Eric’s gaze shifted to the princess. She winked at me, a playful sparkle in her eye.
“Ah, yes. The red-haired maiden of passion.”
The nobles around us nodded quietly. That wink was confirmation enough—Eric’s words were true.
With his cold eyes locked onto Gary, Eric continued. “And even if that weren’t the case, my sister still has the right to be wherever she wishes, with whomever she chooses, and on her own terms. She has the right
not
to be dragged around under the weight of some unspoken agreement, only to be humiliated by it.”
Several noble daughters began murmuring in agreement, turning their scorn onto Gary. It seemed he didn’t have the best reputation to begin with.
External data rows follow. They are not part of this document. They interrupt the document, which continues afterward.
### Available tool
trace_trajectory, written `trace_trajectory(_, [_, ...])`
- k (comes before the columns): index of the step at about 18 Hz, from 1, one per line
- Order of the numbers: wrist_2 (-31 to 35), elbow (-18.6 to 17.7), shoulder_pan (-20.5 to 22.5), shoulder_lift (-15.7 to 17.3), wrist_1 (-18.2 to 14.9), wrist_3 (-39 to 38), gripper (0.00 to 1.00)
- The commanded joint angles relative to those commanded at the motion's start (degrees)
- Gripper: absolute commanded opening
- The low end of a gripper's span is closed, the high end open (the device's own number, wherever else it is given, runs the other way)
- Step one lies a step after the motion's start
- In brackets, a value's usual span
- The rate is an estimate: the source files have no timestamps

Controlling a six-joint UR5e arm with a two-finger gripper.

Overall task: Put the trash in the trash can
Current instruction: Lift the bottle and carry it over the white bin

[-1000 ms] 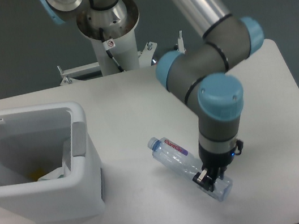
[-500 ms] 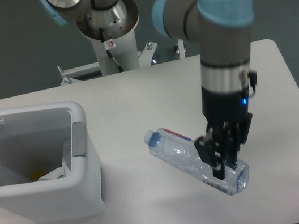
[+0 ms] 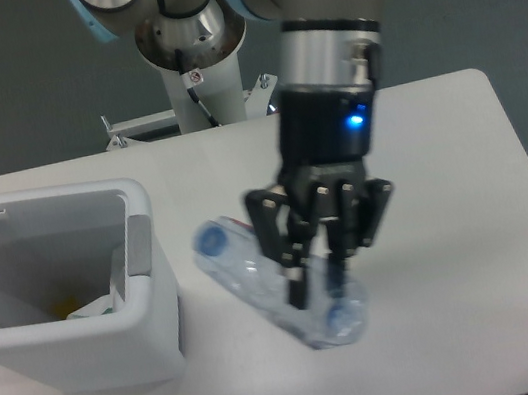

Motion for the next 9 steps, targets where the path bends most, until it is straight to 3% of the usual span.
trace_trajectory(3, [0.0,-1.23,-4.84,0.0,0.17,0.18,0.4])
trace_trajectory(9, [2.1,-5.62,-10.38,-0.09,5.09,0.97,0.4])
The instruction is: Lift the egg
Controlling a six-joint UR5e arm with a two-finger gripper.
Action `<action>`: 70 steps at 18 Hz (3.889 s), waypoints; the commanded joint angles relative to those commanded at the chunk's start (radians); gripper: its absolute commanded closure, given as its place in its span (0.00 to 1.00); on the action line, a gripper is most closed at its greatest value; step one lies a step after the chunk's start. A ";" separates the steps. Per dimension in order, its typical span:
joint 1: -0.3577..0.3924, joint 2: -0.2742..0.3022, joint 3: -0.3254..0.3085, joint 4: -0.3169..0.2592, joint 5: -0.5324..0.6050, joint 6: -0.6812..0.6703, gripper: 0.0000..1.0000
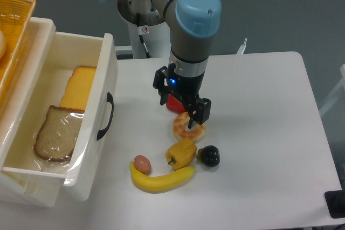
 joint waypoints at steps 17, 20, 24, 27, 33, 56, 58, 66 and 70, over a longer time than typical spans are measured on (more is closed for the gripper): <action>-0.051 -0.104 -0.014 0.070 -0.018 -0.186 0.00; -0.071 -0.129 -0.014 0.089 -0.018 -0.175 0.00; -0.097 -0.169 -0.014 0.126 -0.017 -0.135 0.00; -0.113 -0.198 -0.018 0.132 -0.008 -0.080 0.00; -0.135 -0.213 -0.058 0.129 0.006 -0.107 0.00; -0.164 -0.331 -0.032 0.138 0.014 -0.977 0.00; -0.170 -0.350 -0.035 0.140 0.040 -0.971 0.00; -0.175 -0.362 -0.029 0.143 0.048 -1.058 0.00; -0.175 -0.374 -0.023 0.144 0.077 -1.184 0.00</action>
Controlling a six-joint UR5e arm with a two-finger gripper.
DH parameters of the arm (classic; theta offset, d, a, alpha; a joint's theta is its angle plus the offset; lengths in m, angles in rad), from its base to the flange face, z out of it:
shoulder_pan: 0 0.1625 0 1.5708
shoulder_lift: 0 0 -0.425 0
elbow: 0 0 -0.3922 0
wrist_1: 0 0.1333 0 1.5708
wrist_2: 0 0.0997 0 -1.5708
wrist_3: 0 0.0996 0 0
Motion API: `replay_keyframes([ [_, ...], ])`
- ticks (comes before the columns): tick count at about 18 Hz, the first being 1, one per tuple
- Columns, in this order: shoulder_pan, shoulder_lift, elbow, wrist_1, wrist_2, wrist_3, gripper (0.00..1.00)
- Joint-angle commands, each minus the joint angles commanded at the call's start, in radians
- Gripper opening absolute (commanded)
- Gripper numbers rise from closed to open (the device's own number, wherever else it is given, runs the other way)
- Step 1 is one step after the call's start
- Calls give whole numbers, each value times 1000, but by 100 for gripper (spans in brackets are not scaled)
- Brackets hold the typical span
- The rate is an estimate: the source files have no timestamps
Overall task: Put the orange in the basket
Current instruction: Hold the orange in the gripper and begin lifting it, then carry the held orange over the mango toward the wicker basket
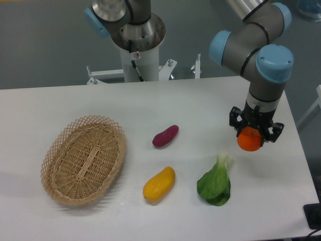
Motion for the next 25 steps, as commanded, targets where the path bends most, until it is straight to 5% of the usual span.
replay_keyframes([
  [19,-41,12,-12,-14,2,-9,60],
  [25,-95,9,-18,-2,0,-124,60],
])
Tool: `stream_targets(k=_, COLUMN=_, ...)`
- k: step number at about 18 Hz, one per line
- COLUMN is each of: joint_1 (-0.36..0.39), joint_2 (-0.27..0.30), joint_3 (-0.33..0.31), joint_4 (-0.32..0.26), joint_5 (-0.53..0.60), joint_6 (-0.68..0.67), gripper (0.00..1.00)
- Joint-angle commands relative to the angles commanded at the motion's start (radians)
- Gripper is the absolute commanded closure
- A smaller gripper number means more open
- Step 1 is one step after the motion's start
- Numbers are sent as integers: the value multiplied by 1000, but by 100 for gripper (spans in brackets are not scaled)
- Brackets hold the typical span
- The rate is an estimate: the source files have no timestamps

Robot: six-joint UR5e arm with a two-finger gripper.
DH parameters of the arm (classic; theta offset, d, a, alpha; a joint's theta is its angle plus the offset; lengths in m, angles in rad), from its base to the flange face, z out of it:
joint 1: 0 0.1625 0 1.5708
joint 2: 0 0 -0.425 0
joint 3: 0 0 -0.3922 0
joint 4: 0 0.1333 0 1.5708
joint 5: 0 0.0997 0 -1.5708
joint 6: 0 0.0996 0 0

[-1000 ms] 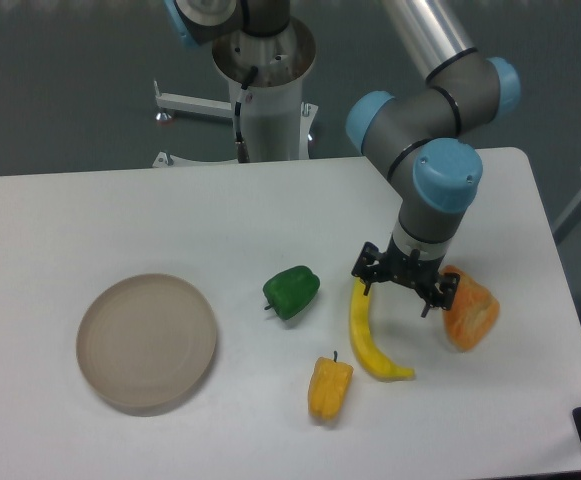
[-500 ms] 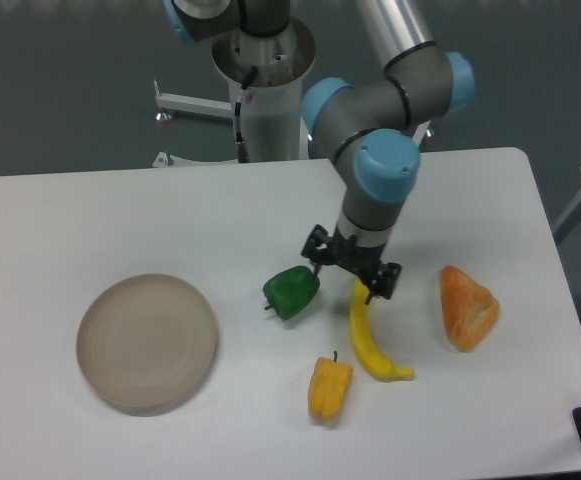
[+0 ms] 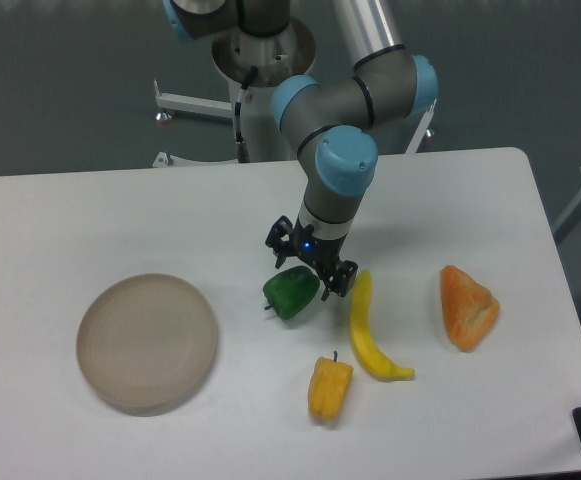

Gary clutched his knee in pain, casting a pleading look toward me—a silent cry for mercy, just once.
To some, it might’ve looked like a satisfying moment, a scene of righteous retribution.
How laughable…
I tore my gaze from Gary and looked at Eric.
Absolutely pathetic.
Eric’s face remained unreadable. Calm. Unshaken.
I turned away.
I felt sick.
Old memories began bubbling up again from deep within. Back when I was nothing but a spineless village girl—helpless, naïve—who waited for someone strong to save her.
It was like being dragged back to that exact moment in time.
I didn’t speak to Gary. I didn’t speak to Eric. I simply walked away.
Even when someone called out to me from behind, I didn’t look back.
Repeat it, Emelline. Biolord’s death wasn’t your fault. You didn’t kill him. And you are Helena Biolord’s daughter. Say it—say it now!
Helena’s words echoed endlessly in my ears.
And like a girl who’d regressed to her twelve-year-old self, I whispered:
“I… I didn’t kill him. I’m… I’m Helena Biolord’s daughter.”
Breathing heavily, I looked around and realized I was standing in the heart of the palace’s shadowy inner garden.